[Exercise requirements]:
Reproduce each entry exactly as it reads. Leave the images out.

[Records supplied]:
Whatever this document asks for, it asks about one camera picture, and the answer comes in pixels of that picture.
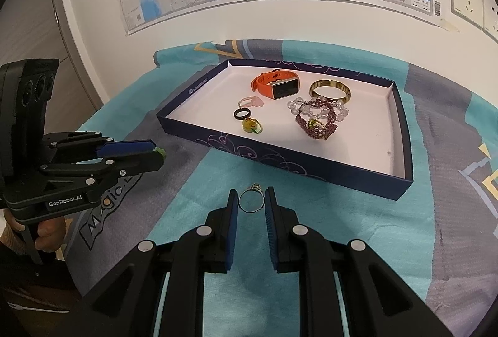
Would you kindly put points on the grey door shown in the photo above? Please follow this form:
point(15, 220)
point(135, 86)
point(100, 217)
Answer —
point(31, 18)

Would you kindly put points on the orange smartwatch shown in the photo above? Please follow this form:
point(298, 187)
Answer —
point(262, 82)

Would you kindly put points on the yellow bangle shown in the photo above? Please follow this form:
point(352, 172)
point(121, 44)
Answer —
point(330, 82)

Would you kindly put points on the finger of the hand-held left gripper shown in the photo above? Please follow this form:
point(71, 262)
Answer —
point(132, 164)
point(128, 146)

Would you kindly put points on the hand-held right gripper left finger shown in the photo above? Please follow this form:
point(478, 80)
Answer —
point(232, 228)

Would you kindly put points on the person's left hand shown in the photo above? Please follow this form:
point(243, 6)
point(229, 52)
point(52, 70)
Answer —
point(48, 236)

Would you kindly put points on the clear tape strip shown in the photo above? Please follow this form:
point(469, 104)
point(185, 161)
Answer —
point(451, 24)

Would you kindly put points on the person's left forearm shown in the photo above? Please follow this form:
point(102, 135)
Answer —
point(9, 243)

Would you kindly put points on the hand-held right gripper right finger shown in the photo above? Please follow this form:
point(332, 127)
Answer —
point(271, 228)

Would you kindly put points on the navy cardboard box tray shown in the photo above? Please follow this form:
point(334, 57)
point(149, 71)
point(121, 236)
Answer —
point(362, 150)

[Your response]:
Whatever this document asks for, it asks about one camera picture, and the answer comes in pixels of that picture.
Would you kindly put points on the grey door shown in the photo above? Please follow this form:
point(15, 220)
point(135, 86)
point(100, 217)
Answer —
point(31, 18)

Would you kindly put points on the orange smartwatch shown in the photo above? Please follow this form:
point(298, 187)
Answer —
point(262, 82)

Would you kindly put points on the yellow bangle shown in the photo above? Please follow this form:
point(352, 172)
point(121, 44)
Answer —
point(330, 82)

Would you kindly put points on the finger of the hand-held left gripper shown in the photo above? Please follow this form:
point(71, 262)
Answer —
point(132, 164)
point(128, 146)

Would you kindly put points on the hand-held right gripper left finger shown in the photo above? Please follow this form:
point(478, 80)
Answer —
point(232, 228)

Would you kindly put points on the person's left hand shown in the photo above? Please follow this form:
point(243, 6)
point(229, 52)
point(52, 70)
Answer —
point(48, 236)

Would you kindly put points on the clear tape strip shown in the photo above? Please follow this form:
point(469, 104)
point(185, 161)
Answer —
point(451, 24)

Would you kindly put points on the person's left forearm shown in the photo above? Please follow this form:
point(102, 135)
Answer —
point(9, 243)

Would you kindly put points on the hand-held right gripper right finger shown in the photo above? Please follow this form:
point(332, 127)
Answer —
point(271, 228)

Would you kindly put points on the navy cardboard box tray shown in the photo above? Please follow this form:
point(334, 57)
point(149, 71)
point(121, 236)
Answer —
point(362, 150)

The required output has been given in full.